Personally, I use sikaflex adhesive. Just let it cure for a few days before putting in your glass.

It works great.


----------



## dragonlover1 (Jun 20, 2020)

I use little nails called brads


----------



## Sdaji (Jun 21, 2020)

I used small screws in my first ever enclosures, after that I just used construction adhesive. I think Liquid Nails is the best known brand, I usually used cheaper brands, I found them all to be as good as each other. Builders adhesive lasted longer, I never had it fail even after 20 or so years.


----------



## Colt1997 (Jun 21, 2020)

Sdaji said:


> I used small screws in my first ever enclosures, after that I just used construction adhesive. I think Liquid Nails is the best known brand, I usually used cheaper brands, I found them all to be as good as each other. Builders adhesive lasted longer, I never had it fail even after 20 or so years.

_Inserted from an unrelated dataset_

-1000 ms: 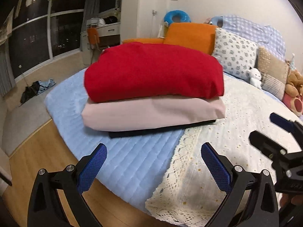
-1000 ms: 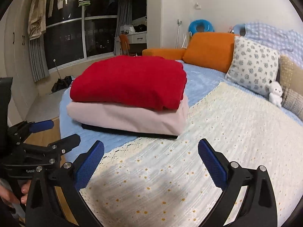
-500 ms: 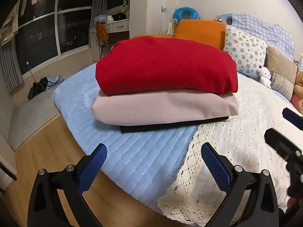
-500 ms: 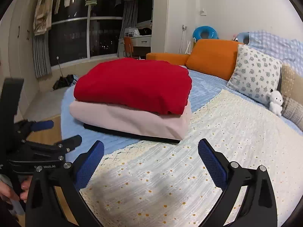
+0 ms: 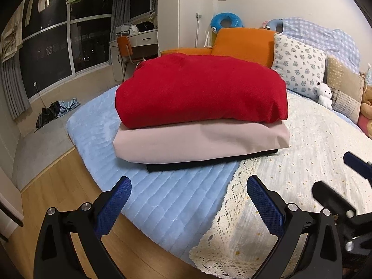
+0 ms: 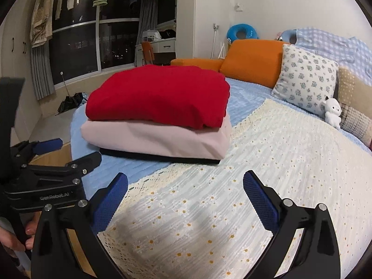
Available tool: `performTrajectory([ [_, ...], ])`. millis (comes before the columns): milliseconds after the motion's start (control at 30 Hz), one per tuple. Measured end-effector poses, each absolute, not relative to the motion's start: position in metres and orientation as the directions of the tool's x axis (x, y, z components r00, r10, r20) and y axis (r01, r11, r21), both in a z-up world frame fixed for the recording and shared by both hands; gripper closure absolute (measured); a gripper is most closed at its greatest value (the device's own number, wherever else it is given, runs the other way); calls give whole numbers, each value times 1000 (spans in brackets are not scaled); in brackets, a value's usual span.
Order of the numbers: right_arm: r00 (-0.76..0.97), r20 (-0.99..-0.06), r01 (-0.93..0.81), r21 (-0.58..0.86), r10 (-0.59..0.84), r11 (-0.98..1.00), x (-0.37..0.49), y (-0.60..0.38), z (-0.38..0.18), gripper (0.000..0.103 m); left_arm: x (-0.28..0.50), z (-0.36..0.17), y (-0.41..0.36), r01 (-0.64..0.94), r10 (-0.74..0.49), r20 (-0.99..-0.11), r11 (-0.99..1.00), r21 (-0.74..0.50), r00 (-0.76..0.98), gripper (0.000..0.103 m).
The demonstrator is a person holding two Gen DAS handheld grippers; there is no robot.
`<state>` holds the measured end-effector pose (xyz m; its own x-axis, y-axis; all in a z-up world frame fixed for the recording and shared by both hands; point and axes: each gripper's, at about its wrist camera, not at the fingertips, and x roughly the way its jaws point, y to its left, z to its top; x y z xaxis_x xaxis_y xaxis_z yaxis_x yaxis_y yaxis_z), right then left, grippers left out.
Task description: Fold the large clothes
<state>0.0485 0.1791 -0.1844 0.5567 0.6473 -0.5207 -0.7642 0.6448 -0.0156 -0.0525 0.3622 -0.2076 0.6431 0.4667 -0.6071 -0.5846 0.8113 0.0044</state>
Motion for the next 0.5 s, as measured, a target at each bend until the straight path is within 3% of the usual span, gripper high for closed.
performTrajectory([
  [500,595,-506,-729,-12,625,684,46,173,-197,5,-60,-207,354,-576,463,-592,817,-3,660,2],
])
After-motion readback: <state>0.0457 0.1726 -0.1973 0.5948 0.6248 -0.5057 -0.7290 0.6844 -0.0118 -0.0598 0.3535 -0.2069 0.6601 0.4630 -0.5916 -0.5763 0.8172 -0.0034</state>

Thank you i ended up using liquid nails and some some small nails to hold them it place wile the glue drys seems to have worked it is only a 2 foot cage so not alot of strength needed anyway


----------



## Sdaji (Jun 21, 2020)

Colt1997 said:


> Thank you i ended up using liquid nails and some some small nails to hold them it place wile the glue drys seems to have worked it is only a 2 foot cage so not alot of strength needed anyway



Should be more than enough


----------



## Benno87 (Jun 21, 2020)

Liquid nails is all you need. I scored up the back of the track with a Stanley knife and roughed up the timber I was glueing it to with sandpaper. This probably isn’t even necessary but I figured there was no harm in doing it. After it had cured I physically attempted to pry and rip the track off with all my strength and I failed big time haha


----------



## Colt1997 (Jun 21, 2020)

Benno87 said:


> Liquid nails is all you need. I scored up the back of the track with a Stanley knife and roughed up the timber I was glueing it to with sandpaper. This probably isn’t even necessary but I figured there was no harm in doing it. After it had cured I physically attempted to pry and rip the track off with all my strength and I failed big time haha


Thank you and yeah liquid nails seems to be quite strong i just added a few small nails to mine to hold in place wile it dried it seems to have worked


----------



## Sdaji (Jun 21, 2020)

Benno87 said:


> Liquid nails is all you need. I scored up the back of the track with a Stanley knife and roughed up the timber I was glueing it to with sandpaper. This probably isn’t even necessary but I figured there was no harm in doing it. After it had cured I physically attempted to pry and rip the track off with all my strength and I failed big time haha



I tried something similar in some of my first enclosures. Given how strong it was I tried gluing a piece of track to a scrap piece of wood and found that I actually ended up breaking things before the track separated from the wood. In some of my oldest enclosures (up around 20 years) when putting them out of service I found I could pull the track off the wood, but it was still strong enough to be doing the job (and by then the melamine was falling apart).

I loved them for about 15 years and was still using them until about 5 years ago but I can't say I'm a huge fan of melamine enclosures any more and doubt I'll use them again.


----------